Significant Predictors:
LotArea and GrLivArea have a positive effect on SalePrice.
GarageCars significantly increases SalePrice.
Kitchen Quality has a strong impact, with lower qualities (Fair, Good, Typical/Average) significantly reducing the sale price compared to Excellent quality.
Overall Condition positively affects the sale price. Several Neighborhoods significantly affect sale prices, either positively or negatively.
Non-significant Predictors:
PoolArea does not significantly affect the sale price and Many neighborhoods do not have a significant impact compared to the baseline. Model Fit
Our model explains a substantial portion of the variance (80.56%), indicating a good fit. The residual standard error suggests some variability in sale prices is not explained by the model, indicating room for improvement.
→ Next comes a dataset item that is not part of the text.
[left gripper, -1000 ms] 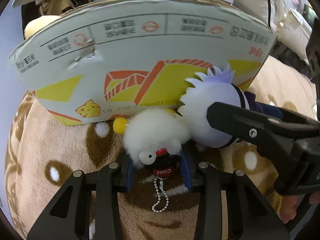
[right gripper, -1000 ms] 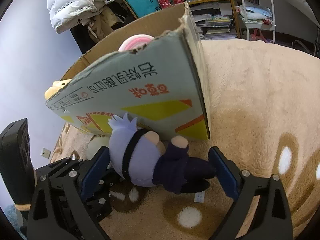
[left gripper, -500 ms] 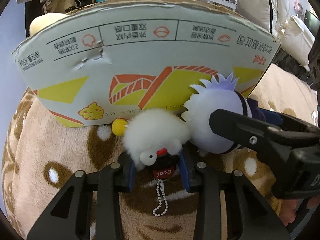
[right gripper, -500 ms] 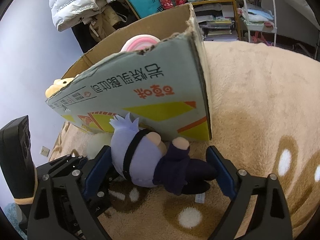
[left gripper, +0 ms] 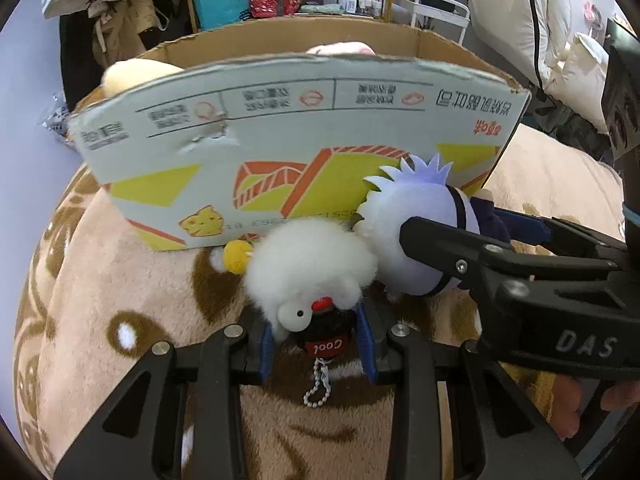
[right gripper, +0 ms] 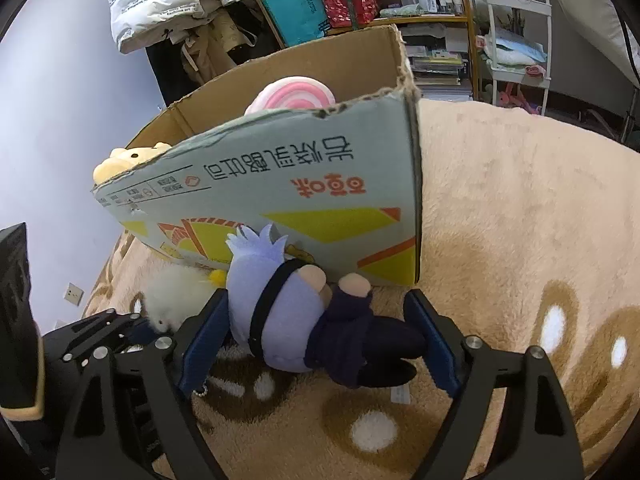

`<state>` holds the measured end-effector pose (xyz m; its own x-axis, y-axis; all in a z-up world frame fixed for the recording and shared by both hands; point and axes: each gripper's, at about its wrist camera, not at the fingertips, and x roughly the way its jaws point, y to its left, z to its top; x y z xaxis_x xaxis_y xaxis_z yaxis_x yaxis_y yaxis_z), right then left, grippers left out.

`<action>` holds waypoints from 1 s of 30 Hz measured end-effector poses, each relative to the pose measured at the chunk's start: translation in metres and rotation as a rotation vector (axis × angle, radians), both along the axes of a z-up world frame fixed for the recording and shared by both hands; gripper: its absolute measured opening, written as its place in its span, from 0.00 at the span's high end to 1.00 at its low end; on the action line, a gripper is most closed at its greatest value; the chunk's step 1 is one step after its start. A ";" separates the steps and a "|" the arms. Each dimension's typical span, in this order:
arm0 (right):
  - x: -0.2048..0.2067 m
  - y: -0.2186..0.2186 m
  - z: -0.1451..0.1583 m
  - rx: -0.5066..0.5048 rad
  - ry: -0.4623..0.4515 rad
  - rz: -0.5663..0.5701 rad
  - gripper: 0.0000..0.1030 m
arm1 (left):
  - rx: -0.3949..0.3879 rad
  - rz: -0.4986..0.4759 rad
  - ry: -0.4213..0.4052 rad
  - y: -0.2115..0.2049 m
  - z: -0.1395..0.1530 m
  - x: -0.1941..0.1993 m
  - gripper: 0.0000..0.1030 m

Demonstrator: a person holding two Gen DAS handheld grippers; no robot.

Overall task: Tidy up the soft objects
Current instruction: 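Close the left tool on the white bird while the right tool closes on the purple-haired doll, then lift the white bird with the left tool while the right tool lifts the doll toward the box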

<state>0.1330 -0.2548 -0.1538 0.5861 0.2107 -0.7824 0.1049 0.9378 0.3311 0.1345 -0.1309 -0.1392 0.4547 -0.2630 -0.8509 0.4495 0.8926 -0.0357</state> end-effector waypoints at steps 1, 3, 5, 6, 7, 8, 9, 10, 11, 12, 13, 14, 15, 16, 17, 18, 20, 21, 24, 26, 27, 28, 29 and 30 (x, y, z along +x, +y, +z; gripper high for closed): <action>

Overall, our regression model provides a comprehensive understanding of the factors influencing house prices. Significant predictors like lot area, living area, garage capacity, kitchen quality, and overall condition are crucial determinants of sale prices. Additionally, neighborhood effects highlight the importance of location. The model fits the data well, explaining over 80% of the variance, but there is potential for further refinement and improvement.
library(car)
## Loading required package: carData
##
## Attaching package: 'car'
## The following object is masked from 'package:psych':
##
## logit
## The following object is masked from 'package:dplyr':
##
## recode
## The following object is masked from 'package:purrr':
##
## some
# checking for multicollinearity
# Fit the multiple regression model again
lmModel <- lm(SalePrice ~ LotArea + GrLivArea + PoolArea + GarageCars + KitchenQual + OverallCond + Neighborhood, data = train)
# Check for multicollinearity using Variance Inflation Factor (VIF)
vif_values <- vif(lmModel)
print(vif_values)
## GVIF Df GVIF^(1/(2*Df))
## LotArea 1.286673 1 1.134316
## GrLivArea 1.791208 1 1.338360
## PoolArea 1.061342 1 1.030215
## GarageCars 1.923633 1 1.386951
## KitchenQual 2.684020 3 1.178866
## OverallCond 1.282228 1 1.132355
## Neighborhood 5.006971 24 1.034128
The multicollinearity check of our model reveals that: - LotArea, GrLivArea, PoolArea, GarageCars, and OverallCond have VIF values close to 1, indicating low multicollinearity. - KitchenQual has a VIF of 2.68, which is slightly above 1, but still within an acceptable range, suggesting moderate multicollinearity. - Neighborhood has a VIF of 5.01, which is higher than the usual threshold of 5, indicating potential multicollinearity issues. This suggests that the Neighborhood variable may have strong linear relationships with other predictor variables in the model. Action: We will apply a regularization technique called box transformation
# Check for heteroscedasticity using the score test
score_test <- ncvTest(lmModel)
print(score_test)
## Non-constant Variance Score Test
## Variance formula: ~ fitted.values
## Chisquare = 1669.506, Df = 1, p = < 2.22e-16
In this case, the p-value is extremely small (p < 2.22e-16), indicating strong evidence against the null hypothesis of homoscedasticity. Therefore, we reject the null hypothesis and conclude that there is heteroscedasticity present in the model. Because the presence of heteroscedasticity can lead to inefficient and biased estimates of the coefficients, we will apply a box- transformation algorithm to our model at to mitigate heteroscedasticity issue.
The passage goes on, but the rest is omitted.